In der Berufsbildenden Schule Lingen Technik und Gestaltung eignen sich die Jugendlichen einen Großteil des theoretischen Wissens an. BBS-Schulleiter Jürgen Korte zeigte sich beeindruckt von Nina Reitmanns souveränem Auftreten und lobte die gute Kooperation zwischen Berufsschule und BBW. Dass der Schwerpunkt heute nicht einzig in der erfolgreichen Abschlussprüfung, sondern vor allem in der Vermittlung in Praktika und Arbeitsmarkt liegt, erläuterte Ausbilder Rudi Holterhus den Unterschied zu früher. Auch die Eltern wurden kurzerhand in das moderierte Gespräch einbezogen: „Was aus meiner Tochter geworden ist, ist großartig!“ äußerte Kerstin Heye, Mutter einer Absolventin, sichtlich bewegt.
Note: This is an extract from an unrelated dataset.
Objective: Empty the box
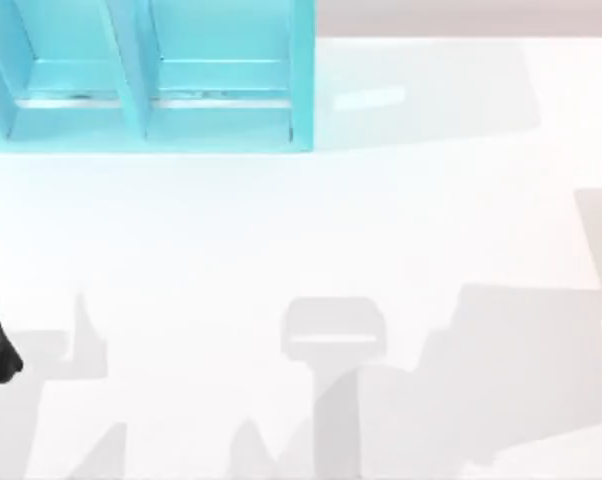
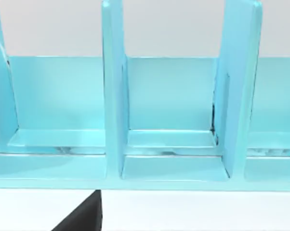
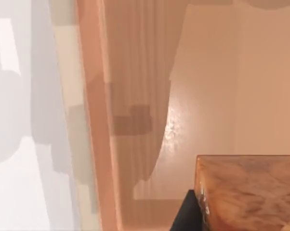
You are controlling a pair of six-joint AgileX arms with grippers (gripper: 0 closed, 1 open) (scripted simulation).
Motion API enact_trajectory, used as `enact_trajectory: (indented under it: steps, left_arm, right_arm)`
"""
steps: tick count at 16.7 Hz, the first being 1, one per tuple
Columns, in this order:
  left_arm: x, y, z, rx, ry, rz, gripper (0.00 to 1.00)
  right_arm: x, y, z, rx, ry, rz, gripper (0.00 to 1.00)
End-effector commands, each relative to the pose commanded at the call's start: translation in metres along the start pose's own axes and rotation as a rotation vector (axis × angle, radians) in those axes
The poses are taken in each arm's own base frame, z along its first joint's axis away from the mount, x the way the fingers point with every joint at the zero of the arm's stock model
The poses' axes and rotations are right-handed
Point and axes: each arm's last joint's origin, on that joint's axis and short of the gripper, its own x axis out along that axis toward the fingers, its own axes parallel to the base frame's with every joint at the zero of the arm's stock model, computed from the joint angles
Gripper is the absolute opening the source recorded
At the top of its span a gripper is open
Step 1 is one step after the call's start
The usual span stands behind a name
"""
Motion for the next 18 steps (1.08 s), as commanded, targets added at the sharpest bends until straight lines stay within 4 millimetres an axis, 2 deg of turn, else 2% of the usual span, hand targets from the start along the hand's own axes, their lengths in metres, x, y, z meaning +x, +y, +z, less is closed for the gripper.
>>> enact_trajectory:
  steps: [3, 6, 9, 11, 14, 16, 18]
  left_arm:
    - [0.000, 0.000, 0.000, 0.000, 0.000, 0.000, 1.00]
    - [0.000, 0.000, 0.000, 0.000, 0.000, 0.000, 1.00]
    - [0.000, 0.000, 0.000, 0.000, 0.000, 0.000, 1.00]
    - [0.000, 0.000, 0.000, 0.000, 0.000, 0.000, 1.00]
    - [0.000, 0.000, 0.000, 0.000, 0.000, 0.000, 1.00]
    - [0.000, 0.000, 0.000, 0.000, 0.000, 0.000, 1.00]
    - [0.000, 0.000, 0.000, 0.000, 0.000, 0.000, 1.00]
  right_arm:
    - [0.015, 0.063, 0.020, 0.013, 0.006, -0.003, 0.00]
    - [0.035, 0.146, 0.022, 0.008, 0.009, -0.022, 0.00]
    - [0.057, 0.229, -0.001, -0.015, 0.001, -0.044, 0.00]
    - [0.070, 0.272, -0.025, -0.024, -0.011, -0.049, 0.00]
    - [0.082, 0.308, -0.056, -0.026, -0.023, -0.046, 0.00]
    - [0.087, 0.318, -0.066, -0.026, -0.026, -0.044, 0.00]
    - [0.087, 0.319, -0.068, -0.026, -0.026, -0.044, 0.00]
Lob für besondere Leistungen

In einer unterhaltsamen, von Auszubildenden gestalteten, Präsentation mit kreativen Filmbeiträgen kamen viele weitere Beteiligte zu Wort und die Absolventen bekamen auf diesem Weg zahlreiche Glück- und Zukunftswünsche übermittelt. Van Kampen bedankte sich abschließend bei den Mitarbeitenden, den Lehrkräften und vor allem bei den Jugendlichen. Sechs Jugendliche erhielten für ihr außergewöhnliches Engagement und ihr vorbildliches Verhalten jeweils einen Scheck in Höhe von 100 Euro.

Der offizielle Teil endete, wie er begonnen hatte: mit ansprechenden Liedbeiträgen von Daniela Wilke, pädagogische Mitarbeiterin (Gitarre und Gesang), und den Auszubildenden Paul Dubilier (Gitarre und Gesang) sowie Yannis Kortmann (Percussion).